Return the following from the records below: each line, word for word, starting with the line that contains "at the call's" and going on through the line that contains "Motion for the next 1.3", with nothing outside that range.
··· Records for this exercise
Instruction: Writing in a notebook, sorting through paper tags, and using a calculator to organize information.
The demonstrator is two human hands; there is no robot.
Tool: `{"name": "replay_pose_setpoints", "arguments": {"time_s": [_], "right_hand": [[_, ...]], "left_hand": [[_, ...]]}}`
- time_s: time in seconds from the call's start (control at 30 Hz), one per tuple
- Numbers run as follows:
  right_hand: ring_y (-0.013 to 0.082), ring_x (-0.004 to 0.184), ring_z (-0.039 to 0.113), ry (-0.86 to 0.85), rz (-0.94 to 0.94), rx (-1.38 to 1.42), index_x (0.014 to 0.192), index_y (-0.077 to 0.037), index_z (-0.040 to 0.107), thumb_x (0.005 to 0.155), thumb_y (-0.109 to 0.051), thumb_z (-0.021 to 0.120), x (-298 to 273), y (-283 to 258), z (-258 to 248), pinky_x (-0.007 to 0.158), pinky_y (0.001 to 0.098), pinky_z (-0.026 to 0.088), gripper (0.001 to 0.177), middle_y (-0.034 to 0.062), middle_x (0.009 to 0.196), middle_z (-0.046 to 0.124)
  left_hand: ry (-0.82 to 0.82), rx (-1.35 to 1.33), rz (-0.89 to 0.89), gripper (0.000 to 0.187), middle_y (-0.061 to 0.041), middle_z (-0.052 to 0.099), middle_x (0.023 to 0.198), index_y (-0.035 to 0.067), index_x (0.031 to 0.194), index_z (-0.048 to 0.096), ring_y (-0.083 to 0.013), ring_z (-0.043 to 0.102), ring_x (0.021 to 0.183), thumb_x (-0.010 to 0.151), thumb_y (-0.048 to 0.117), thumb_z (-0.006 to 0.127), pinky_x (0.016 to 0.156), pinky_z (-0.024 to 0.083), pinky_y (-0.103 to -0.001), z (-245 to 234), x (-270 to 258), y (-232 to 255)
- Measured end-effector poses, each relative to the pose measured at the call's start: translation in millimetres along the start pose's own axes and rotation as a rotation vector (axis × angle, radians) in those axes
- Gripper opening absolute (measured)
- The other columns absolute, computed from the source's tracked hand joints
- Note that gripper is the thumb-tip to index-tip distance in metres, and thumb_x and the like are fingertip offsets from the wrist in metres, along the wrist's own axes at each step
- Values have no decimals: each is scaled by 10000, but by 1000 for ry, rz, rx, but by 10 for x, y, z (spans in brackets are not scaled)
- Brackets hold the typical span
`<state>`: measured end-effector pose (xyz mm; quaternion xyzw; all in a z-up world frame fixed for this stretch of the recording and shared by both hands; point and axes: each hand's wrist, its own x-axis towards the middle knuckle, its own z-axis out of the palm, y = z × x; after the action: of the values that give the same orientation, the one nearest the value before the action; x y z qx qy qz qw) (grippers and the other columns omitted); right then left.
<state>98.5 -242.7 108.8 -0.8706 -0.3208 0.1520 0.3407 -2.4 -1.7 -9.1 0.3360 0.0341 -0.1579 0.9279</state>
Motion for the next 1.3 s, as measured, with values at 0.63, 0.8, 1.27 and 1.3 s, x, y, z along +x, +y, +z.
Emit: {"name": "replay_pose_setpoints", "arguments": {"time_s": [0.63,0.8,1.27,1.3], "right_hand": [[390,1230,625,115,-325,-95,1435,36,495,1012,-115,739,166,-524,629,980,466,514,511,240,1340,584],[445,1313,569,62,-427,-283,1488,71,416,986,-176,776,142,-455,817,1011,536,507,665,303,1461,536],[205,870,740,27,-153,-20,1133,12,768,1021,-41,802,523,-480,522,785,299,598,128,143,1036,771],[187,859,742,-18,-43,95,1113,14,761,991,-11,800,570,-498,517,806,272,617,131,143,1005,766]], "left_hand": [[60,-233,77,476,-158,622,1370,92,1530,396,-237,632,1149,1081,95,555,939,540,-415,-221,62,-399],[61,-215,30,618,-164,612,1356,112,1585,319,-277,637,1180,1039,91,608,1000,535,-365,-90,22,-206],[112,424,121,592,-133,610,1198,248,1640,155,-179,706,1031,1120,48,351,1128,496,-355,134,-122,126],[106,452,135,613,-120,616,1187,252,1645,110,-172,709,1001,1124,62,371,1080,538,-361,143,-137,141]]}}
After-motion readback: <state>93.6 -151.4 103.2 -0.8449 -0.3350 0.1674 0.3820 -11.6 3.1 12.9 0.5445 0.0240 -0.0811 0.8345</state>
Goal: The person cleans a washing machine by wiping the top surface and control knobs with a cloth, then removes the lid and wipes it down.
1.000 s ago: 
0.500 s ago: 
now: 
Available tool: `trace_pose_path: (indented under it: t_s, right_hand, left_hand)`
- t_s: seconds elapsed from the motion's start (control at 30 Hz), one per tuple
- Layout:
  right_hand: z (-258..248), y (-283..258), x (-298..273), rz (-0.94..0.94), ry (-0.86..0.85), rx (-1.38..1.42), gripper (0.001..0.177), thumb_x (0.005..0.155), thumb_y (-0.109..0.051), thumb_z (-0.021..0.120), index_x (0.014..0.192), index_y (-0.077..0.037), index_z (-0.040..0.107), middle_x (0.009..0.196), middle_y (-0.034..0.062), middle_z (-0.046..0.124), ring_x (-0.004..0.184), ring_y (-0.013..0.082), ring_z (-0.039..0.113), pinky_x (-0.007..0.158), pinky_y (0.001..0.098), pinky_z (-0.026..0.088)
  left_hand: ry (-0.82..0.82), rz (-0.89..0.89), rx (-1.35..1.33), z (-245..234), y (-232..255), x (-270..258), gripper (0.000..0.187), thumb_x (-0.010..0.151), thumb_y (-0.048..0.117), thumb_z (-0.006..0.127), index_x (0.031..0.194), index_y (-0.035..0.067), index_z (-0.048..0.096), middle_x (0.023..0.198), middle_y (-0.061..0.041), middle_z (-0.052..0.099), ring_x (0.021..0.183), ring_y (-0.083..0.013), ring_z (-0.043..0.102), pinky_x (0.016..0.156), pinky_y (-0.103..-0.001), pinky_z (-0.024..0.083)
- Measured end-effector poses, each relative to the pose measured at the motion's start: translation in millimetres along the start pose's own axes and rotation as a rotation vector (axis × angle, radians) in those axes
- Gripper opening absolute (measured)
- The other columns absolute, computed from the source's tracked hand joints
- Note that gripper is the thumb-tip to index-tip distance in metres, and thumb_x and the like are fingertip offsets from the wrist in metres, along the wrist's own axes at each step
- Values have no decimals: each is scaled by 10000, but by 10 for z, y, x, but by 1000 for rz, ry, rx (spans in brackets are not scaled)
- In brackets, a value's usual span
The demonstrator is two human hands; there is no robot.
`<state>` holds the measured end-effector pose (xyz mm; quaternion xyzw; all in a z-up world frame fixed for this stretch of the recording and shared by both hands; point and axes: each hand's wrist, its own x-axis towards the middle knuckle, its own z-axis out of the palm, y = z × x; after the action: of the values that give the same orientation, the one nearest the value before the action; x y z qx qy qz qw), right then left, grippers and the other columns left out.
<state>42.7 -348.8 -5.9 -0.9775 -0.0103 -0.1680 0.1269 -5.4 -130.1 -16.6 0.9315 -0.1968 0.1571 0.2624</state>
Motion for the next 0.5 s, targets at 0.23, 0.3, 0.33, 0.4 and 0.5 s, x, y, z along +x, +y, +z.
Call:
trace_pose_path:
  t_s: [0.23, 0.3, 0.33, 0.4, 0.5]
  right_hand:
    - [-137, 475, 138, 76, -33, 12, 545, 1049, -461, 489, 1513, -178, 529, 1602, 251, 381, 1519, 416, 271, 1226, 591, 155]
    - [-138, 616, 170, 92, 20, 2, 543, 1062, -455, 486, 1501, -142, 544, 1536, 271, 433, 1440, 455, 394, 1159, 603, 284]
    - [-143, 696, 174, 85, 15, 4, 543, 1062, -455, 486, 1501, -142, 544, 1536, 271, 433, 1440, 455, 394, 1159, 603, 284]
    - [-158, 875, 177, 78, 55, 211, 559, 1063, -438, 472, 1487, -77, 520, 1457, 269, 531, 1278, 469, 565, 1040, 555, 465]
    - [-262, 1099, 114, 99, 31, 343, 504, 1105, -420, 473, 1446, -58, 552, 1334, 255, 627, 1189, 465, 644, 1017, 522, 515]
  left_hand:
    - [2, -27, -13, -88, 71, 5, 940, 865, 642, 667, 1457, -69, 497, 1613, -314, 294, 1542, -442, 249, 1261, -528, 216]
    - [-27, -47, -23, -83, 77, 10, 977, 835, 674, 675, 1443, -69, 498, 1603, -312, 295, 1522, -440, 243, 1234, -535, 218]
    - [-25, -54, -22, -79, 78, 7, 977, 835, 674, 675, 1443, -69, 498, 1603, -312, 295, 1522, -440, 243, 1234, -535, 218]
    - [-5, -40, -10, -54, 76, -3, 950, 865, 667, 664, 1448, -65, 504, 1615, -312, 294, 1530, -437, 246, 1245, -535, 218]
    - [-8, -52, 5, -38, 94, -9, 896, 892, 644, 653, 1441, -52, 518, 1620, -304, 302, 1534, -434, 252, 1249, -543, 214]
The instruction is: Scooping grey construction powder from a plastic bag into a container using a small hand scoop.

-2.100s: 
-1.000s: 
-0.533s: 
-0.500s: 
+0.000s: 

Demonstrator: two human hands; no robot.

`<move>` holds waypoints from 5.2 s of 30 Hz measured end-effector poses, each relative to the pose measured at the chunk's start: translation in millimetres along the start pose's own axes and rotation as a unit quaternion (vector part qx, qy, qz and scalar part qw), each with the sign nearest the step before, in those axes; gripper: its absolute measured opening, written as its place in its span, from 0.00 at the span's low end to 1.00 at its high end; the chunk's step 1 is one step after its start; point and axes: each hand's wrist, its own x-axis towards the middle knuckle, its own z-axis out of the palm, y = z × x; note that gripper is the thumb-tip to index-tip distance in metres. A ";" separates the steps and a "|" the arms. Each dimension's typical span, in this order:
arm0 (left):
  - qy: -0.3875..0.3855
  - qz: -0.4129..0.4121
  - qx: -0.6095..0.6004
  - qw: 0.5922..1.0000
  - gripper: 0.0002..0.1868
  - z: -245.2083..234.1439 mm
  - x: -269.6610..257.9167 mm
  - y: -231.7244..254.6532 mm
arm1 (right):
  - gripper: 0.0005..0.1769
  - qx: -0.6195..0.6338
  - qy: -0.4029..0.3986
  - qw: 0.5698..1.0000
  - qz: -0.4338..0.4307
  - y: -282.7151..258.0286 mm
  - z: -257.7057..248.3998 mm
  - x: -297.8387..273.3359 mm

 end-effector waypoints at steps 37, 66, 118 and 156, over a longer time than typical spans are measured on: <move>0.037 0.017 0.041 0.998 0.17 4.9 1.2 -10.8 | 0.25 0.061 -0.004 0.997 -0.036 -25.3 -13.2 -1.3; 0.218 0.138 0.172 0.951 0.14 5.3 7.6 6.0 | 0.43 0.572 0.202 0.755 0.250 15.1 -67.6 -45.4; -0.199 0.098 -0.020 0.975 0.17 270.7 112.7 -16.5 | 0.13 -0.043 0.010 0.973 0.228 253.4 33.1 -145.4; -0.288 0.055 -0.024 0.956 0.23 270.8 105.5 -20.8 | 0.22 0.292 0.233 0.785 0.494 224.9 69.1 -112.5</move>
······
■ Your solution:
- Measured end-effector poses, each relative to the pose measured at the call's start: translation in millimetres along the start pose's own axes and rotation as a rotation vector (axis × angle, radians) in those axes
- Gripper opening absolute (measured)
- The other columns absolute, computed from the source's tracked hand joints
- Note that gripper is the thumb-tip to index-tip distance in metres, and thumb_x and the like are fingertip offsets from the wrist in metres, along the wrist's own axes at each step
- Values have no decimals: each is scaled by 10000, but by 1000 for ry, rz, rx, but by 10 for x, y, z (spans in brackets are not scaled)
- Brackets hold the typical span
`<state>`: measured end-effector pose (xyz mm; quaternion xyzw; all in a z-up world frame fixed for this stretch of the recording and shared by both hands; point and axes: each hand's wrist, its own x-axis towards the middle knuckle, its own z-axis out of the palm, y = z × x; after the action: of the values that give the same orientation, the one nearest the value before the action; x y z qx qy qz qw) (grippers and the other columns omitted); right then left.
<state>98.5 -242.7 108.8 -0.8706 -0.3208 0.1520 0.3407 -2.4 -1.7 -9.1 0.3360 0.0341 -0.1579 0.9279</state>
Motion for the next 1.3 s, as measured, with values at 0.63, 0.8, 1.27 and 1.3 s, x, y, z along +x, +y, +z.

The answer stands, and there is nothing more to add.